3. Materials and Methods

Calculations employed the Gaussian 16 package [37]. For the calculation of the solvatochromic transition energies of dyes 1–3, all molecules had their structures initially optimized in the gas phase with the DFT (Density Functional Theory) method using the B3LYP functional and the 6-311G(d) basis set. Their structures were then optimized in solution with the aid of the PCM or SMD option, employing the same method of calculation. Their solvatochromic transition energies were obtained by single-point TD-DFT calculations employing the PCM or SMD over the optimized structures with their respective continuum model.

Fukui electrophilic functions were calculated by the method of Yang and Mortier [38] as the difference between the charges of an atom in the molecule, with N and N + 1 electrons. Summation of the function values thus obtained over all atoms of a group yielded the corresponding Fukui function f_G⁺ of group G [28,29]. For the sake of consistency, calculations of structures 1–3, employed the same method (B3LYP/6-31G(d)) utilized previously for the set of betaines 4–12.

4. Conclusions

Continuum models are not capable of reproducing specific solvent effects derived, for example, from hydrogen bond interactions in solution.

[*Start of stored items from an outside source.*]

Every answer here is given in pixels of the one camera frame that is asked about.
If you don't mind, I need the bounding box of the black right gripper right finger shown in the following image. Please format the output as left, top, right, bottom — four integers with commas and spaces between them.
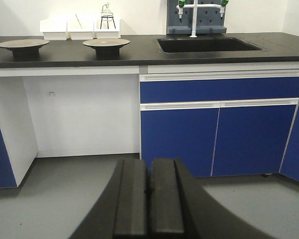
150, 158, 272, 239

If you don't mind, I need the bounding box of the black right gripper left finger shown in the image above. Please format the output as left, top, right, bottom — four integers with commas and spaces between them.
71, 159, 147, 239

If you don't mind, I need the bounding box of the beige plate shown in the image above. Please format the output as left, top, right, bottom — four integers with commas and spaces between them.
0, 39, 50, 59
82, 38, 131, 59

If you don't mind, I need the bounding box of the blue white lab cabinet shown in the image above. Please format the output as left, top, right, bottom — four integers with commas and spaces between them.
0, 62, 299, 188

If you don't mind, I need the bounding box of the black lab sink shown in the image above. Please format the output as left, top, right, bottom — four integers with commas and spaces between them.
157, 38, 263, 53

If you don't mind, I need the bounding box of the white bin right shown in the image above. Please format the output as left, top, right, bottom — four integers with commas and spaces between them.
94, 16, 121, 39

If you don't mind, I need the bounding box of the white bin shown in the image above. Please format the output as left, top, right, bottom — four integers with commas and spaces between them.
94, 16, 121, 39
40, 18, 70, 40
67, 18, 94, 40

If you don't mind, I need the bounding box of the white bin middle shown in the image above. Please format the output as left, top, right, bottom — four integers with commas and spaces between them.
67, 18, 94, 40

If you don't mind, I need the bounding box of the grey blue drying pegboard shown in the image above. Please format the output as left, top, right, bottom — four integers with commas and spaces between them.
166, 0, 227, 35

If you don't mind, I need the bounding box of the white bin left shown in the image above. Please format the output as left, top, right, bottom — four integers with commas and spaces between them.
40, 18, 70, 40

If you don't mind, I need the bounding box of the glass flask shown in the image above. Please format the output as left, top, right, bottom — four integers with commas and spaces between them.
101, 2, 113, 17

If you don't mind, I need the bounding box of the white lab faucet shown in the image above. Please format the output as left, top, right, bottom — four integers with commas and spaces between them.
176, 0, 229, 38

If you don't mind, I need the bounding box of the black wire tripod stand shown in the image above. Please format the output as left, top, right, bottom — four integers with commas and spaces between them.
100, 15, 116, 30

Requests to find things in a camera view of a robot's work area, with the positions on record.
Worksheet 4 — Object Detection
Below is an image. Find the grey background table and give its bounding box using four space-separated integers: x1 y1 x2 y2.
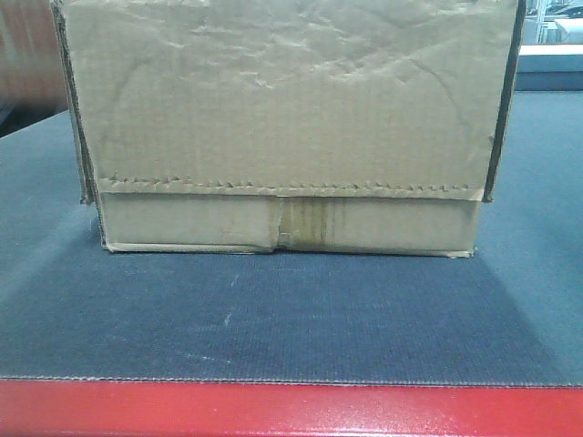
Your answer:
515 45 583 92

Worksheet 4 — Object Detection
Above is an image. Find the red printed cardboard box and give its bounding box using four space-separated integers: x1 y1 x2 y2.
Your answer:
1 1 67 137

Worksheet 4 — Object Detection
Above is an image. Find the red table edge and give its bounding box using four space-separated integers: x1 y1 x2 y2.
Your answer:
1 380 582 436

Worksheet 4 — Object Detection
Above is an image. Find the dark grey fabric mat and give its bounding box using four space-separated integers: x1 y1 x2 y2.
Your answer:
1 92 582 387

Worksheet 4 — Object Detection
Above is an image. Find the plain brown cardboard box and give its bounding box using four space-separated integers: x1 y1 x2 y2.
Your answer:
50 1 526 258

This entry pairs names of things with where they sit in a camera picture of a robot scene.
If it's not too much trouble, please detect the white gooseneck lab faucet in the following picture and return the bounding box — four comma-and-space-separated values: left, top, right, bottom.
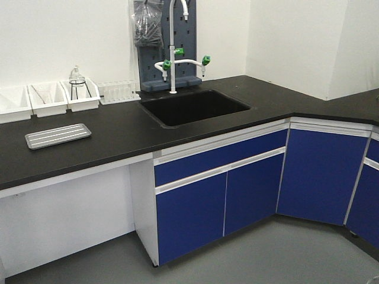
154, 0, 211, 94

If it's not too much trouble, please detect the silver metal tray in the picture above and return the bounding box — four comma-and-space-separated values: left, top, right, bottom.
25, 124, 92, 150

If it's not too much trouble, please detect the black tripod stand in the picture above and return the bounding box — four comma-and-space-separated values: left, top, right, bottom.
69, 80, 91, 99

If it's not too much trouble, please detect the blue corner cabinet door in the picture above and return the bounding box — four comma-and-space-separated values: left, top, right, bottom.
277, 129, 368, 225

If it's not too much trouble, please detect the round glass flask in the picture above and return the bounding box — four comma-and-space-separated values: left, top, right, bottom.
69, 65, 85, 87

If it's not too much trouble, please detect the clear plastic bag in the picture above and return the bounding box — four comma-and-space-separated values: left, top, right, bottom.
133, 1, 164, 48

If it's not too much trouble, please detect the grey pegboard drying rack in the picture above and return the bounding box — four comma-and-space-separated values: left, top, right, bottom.
131, 1, 197, 92

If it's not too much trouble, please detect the black lab sink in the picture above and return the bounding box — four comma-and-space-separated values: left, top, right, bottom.
141, 89, 250, 127

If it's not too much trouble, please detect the white storage bin left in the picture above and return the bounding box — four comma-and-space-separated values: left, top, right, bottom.
1, 86, 33, 124

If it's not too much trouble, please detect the white test tube rack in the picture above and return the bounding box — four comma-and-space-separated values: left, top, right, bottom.
98, 80, 140, 105

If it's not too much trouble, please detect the white storage bin right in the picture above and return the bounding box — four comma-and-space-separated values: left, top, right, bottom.
60, 78, 100, 112

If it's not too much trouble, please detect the blue cabinet door left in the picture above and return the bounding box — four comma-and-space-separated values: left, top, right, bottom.
156, 173, 227, 265

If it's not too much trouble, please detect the white storage bin middle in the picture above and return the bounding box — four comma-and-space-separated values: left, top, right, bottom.
27, 82, 68, 118

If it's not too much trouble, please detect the blue cabinet door middle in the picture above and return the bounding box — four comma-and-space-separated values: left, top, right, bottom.
224, 154, 284, 235

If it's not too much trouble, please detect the white storage bin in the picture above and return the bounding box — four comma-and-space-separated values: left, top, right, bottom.
60, 78, 100, 112
1, 86, 33, 124
27, 82, 68, 118

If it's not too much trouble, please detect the blue right cabinet door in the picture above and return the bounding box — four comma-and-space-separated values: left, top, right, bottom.
346, 139, 378, 247

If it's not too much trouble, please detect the blue cabinet drawer front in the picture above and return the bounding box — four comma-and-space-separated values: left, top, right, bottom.
154, 129, 288, 186

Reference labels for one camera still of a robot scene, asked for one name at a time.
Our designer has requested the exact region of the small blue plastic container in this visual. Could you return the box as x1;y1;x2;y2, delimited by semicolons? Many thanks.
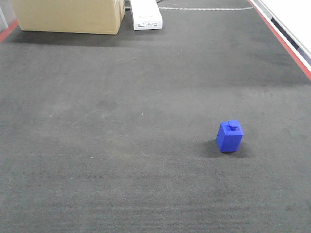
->
216;120;244;152

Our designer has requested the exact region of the white long carton box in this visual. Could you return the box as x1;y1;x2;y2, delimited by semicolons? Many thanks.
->
130;0;163;31

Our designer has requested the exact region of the large cardboard box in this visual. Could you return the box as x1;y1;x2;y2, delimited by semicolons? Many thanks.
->
11;0;125;35

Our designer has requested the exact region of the conveyor side rail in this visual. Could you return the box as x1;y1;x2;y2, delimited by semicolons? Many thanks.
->
250;0;311;78

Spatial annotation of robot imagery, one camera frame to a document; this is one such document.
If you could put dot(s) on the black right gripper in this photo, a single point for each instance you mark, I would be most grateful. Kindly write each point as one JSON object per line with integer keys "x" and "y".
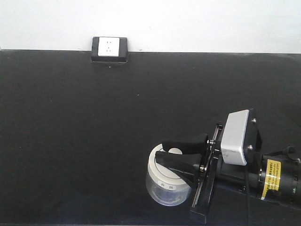
{"x": 216, "y": 171}

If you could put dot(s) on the glass jar with cream lid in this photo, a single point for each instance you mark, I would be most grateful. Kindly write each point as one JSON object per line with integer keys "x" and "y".
{"x": 164, "y": 186}

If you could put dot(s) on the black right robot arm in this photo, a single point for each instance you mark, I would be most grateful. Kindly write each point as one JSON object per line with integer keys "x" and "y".
{"x": 279, "y": 177}

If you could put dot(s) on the white socket in black housing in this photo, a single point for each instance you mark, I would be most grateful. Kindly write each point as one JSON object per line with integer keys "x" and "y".
{"x": 109, "y": 50}

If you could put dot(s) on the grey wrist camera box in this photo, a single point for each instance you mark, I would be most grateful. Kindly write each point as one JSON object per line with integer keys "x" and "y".
{"x": 232, "y": 142}

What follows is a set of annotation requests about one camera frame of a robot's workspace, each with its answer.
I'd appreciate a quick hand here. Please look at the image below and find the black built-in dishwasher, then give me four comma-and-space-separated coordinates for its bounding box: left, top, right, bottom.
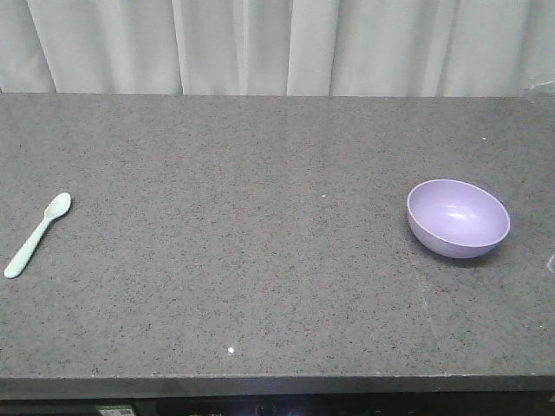
1, 399, 158, 415

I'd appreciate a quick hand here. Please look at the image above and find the white curtain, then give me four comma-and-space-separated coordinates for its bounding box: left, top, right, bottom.
1, 1, 554, 97

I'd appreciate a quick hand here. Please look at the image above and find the black drawer disinfection cabinet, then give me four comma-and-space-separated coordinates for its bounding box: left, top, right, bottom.
134, 391, 554, 415

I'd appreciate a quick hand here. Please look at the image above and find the purple plastic bowl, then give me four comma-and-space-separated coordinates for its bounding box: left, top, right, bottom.
407, 179, 511, 259

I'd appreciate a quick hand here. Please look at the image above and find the pale green plastic spoon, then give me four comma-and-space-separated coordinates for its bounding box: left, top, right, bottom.
3, 192, 72, 279

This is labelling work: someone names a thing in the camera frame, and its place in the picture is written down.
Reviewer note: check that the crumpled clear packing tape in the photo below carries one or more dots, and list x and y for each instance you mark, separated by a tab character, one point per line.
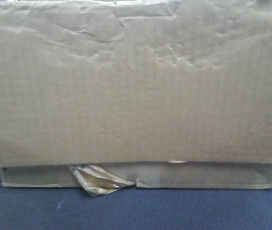
95	180

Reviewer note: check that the brown cardboard box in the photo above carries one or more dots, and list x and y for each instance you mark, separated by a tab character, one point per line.
164	93

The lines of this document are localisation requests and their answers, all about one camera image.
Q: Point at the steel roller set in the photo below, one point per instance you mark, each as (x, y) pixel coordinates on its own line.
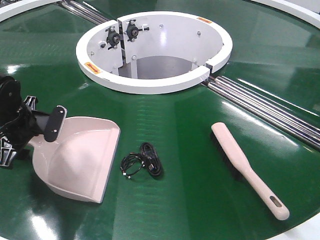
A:
(84, 11)
(269, 110)

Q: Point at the white outer rim left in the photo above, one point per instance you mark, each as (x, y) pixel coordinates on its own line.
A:
(15, 8)

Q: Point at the pink hand brush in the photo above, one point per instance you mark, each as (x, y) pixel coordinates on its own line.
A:
(238, 159)

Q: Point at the right steel roller set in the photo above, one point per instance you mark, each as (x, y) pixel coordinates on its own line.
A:
(269, 110)

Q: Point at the right black bearing block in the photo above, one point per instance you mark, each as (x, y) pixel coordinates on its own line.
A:
(133, 31)

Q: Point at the pink plastic dustpan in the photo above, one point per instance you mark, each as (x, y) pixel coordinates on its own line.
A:
(78, 163)

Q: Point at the black bearing block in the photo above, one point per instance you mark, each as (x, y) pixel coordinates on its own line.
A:
(113, 38)
(133, 31)

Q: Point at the white rim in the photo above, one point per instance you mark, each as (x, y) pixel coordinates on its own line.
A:
(15, 8)
(295, 10)

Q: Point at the white outer rim right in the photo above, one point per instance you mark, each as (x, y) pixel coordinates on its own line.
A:
(295, 10)

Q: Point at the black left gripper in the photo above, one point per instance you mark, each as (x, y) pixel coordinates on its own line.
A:
(19, 124)

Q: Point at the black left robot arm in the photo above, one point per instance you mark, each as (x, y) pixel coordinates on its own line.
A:
(10, 93)

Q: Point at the left black bearing block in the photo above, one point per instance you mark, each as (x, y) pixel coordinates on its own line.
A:
(113, 38)

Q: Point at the left steel roller set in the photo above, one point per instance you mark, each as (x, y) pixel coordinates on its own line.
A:
(84, 11)

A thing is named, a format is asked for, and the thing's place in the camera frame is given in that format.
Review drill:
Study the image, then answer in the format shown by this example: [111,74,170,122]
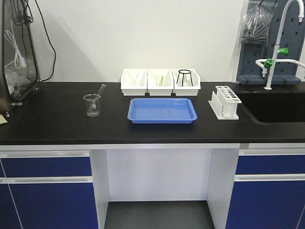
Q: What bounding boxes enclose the metal framed machine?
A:
[0,0,40,117]

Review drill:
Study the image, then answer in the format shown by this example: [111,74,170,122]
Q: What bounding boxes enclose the white right storage bin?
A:
[171,69,201,96]

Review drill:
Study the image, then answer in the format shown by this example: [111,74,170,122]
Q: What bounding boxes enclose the black lab sink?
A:
[237,91,305,123]

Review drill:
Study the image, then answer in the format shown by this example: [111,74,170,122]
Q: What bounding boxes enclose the glass flask in bin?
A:
[182,73,193,86]

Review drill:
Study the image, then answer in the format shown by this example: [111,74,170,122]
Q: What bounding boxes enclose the white left storage bin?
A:
[121,69,147,96]

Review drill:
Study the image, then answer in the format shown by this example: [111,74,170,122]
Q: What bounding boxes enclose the blue cabinet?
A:
[225,149,305,229]
[0,151,99,229]

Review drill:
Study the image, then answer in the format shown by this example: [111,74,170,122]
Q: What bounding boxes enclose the blue left cabinet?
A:
[0,151,99,229]

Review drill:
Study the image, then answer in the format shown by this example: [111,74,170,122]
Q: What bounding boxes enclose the yellow green droppers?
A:
[159,75,164,87]

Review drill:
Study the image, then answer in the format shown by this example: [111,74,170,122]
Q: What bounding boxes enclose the white test tube rack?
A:
[208,86,242,120]

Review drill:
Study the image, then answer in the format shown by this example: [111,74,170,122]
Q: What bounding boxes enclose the white middle storage bin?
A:
[147,69,174,96]

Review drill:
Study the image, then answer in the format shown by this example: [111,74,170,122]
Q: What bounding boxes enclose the blue plastic tray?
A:
[127,98,197,124]

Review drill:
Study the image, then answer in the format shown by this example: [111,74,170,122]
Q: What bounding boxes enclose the white lab faucet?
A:
[255,0,305,90]

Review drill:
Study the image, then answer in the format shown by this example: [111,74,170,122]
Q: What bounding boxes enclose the grey pegboard drying rack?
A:
[236,0,305,85]

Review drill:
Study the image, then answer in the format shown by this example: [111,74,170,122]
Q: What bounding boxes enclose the clear glass beaker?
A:
[83,94,101,118]

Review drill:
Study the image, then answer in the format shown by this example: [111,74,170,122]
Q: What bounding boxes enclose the black hanging cable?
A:
[34,0,57,83]

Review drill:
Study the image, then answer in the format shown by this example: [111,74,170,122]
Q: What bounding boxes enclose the white storage bin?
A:
[121,69,147,96]
[171,69,201,96]
[147,69,174,96]

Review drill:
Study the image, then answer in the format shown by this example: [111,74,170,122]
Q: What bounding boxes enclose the blue right cabinet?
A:
[225,149,305,229]

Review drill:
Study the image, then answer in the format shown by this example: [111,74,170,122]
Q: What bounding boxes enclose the clear plastic bag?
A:
[240,0,277,46]

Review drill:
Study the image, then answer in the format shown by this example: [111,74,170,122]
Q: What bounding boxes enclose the clear glass test tube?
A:
[94,84,106,102]

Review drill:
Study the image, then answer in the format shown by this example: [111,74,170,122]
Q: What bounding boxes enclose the black wire tripod stand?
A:
[176,69,193,86]

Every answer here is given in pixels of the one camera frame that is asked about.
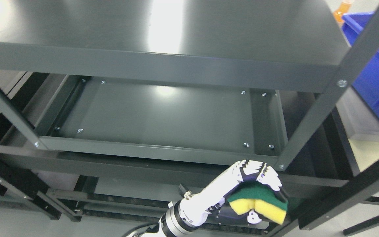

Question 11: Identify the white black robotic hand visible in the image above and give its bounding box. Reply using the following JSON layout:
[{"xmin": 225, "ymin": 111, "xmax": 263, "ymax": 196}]
[{"xmin": 183, "ymin": 160, "xmax": 288, "ymax": 224}]

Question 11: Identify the green yellow sponge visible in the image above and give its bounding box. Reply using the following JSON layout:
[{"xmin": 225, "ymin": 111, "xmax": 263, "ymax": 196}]
[{"xmin": 226, "ymin": 182, "xmax": 289, "ymax": 225}]

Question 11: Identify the dark metal shelf rack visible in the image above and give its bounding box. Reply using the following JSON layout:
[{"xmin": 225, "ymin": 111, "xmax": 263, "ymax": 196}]
[{"xmin": 0, "ymin": 0, "xmax": 379, "ymax": 237}]

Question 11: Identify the orange bottle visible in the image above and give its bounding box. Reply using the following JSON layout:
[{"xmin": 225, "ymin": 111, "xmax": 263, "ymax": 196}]
[{"xmin": 332, "ymin": 0, "xmax": 355, "ymax": 23}]

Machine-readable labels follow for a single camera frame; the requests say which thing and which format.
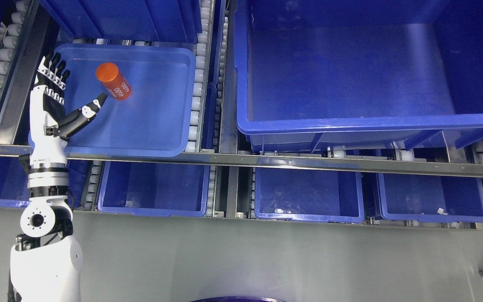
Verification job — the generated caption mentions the shallow blue tray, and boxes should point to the shallow blue tray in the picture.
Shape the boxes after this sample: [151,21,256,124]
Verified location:
[29,43,197,158]

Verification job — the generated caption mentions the lower blue bin far left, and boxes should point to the lower blue bin far left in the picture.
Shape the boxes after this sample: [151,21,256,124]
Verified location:
[0,157,92,208]

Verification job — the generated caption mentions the orange cylindrical capacitor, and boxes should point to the orange cylindrical capacitor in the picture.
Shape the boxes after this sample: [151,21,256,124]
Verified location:
[95,62,132,101]

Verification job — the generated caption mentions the metal shelf rack frame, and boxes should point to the metal shelf rack frame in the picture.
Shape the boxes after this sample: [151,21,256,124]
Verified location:
[0,0,483,219]

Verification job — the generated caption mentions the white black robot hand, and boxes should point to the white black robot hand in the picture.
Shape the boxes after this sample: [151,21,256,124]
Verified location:
[29,51,107,169]

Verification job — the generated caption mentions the lower blue bin centre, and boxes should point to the lower blue bin centre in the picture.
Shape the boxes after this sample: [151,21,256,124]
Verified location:
[254,168,365,224]

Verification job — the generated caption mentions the lower blue bin right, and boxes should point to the lower blue bin right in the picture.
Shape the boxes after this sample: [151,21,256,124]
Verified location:
[371,173,483,223]

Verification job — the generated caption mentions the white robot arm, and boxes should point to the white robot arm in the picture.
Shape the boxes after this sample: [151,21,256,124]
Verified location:
[7,163,83,302]

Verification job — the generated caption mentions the blue bin top left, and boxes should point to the blue bin top left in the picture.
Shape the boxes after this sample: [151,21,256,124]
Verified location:
[40,0,203,44]

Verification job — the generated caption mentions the large blue bin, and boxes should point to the large blue bin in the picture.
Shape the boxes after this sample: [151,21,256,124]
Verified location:
[230,0,483,153]

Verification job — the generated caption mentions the lower blue bin middle-left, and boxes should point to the lower blue bin middle-left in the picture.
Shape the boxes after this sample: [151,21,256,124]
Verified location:
[97,162,210,217]

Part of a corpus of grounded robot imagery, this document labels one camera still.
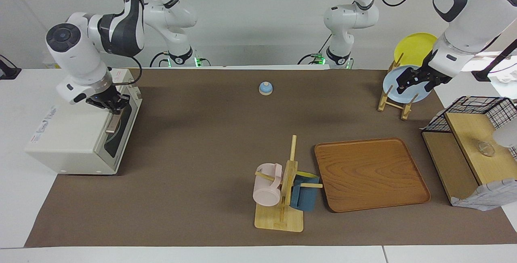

They are more effective in reproducing non-specific solvent effects, like the medium polarizability and dipolarity, although the reproduced trends describe a diminished sensitivity to the medium when compared with experimental data from actual polarizability and dipolarity sensors [19]. Such limitations must be taken into account when trying to reproduce the solvatochromism of new dyes with theoretical continuum models.

In the present communication, the limitations of the PCM model in the description and prediction of the solvatochromism of phenolate betaines were illustrated by comparing three dyes that exhibit a negative, a positive and an inverted behavior. Though ignoring specific solvent effects, continuum models provide qualitatively reasonable results when contributions from those effects are not significant or simply add to the contributions from non-specific (polarizability and dipolarity) solvent effects. However, the model utterly fails to reproduce or predict the behavior of phenolate betaines for which specific solvent contributions are significant and oppose those derived from non-specific effects.

As a corollary to the above considerations, attempts to predict and reproduce the solvatochromic behavior of phenolate betaines by theoretical tools derived from the density functional theory (DFT) can prove only partially successful, or even fail, if the employed DFT descriptors are calculated with the aid of continuum model approximations. Examples of this are dyes 1, 2 and 3 correctly predicted to exhibit negative, inverted and positive solvatochromism, respectively, according to a general theoretical model for merocyanines and calculations in the gas phase [27]. However, calculations of their behavior in solution, applying the same model, can yield only a reasonable, qualitative agreement with experiment (dyes 1 or 3), or even fail completely, in the case of the inverted behavior of dye 2, because of the limitations of continuum models to estimate values for DFT descriptors in solution.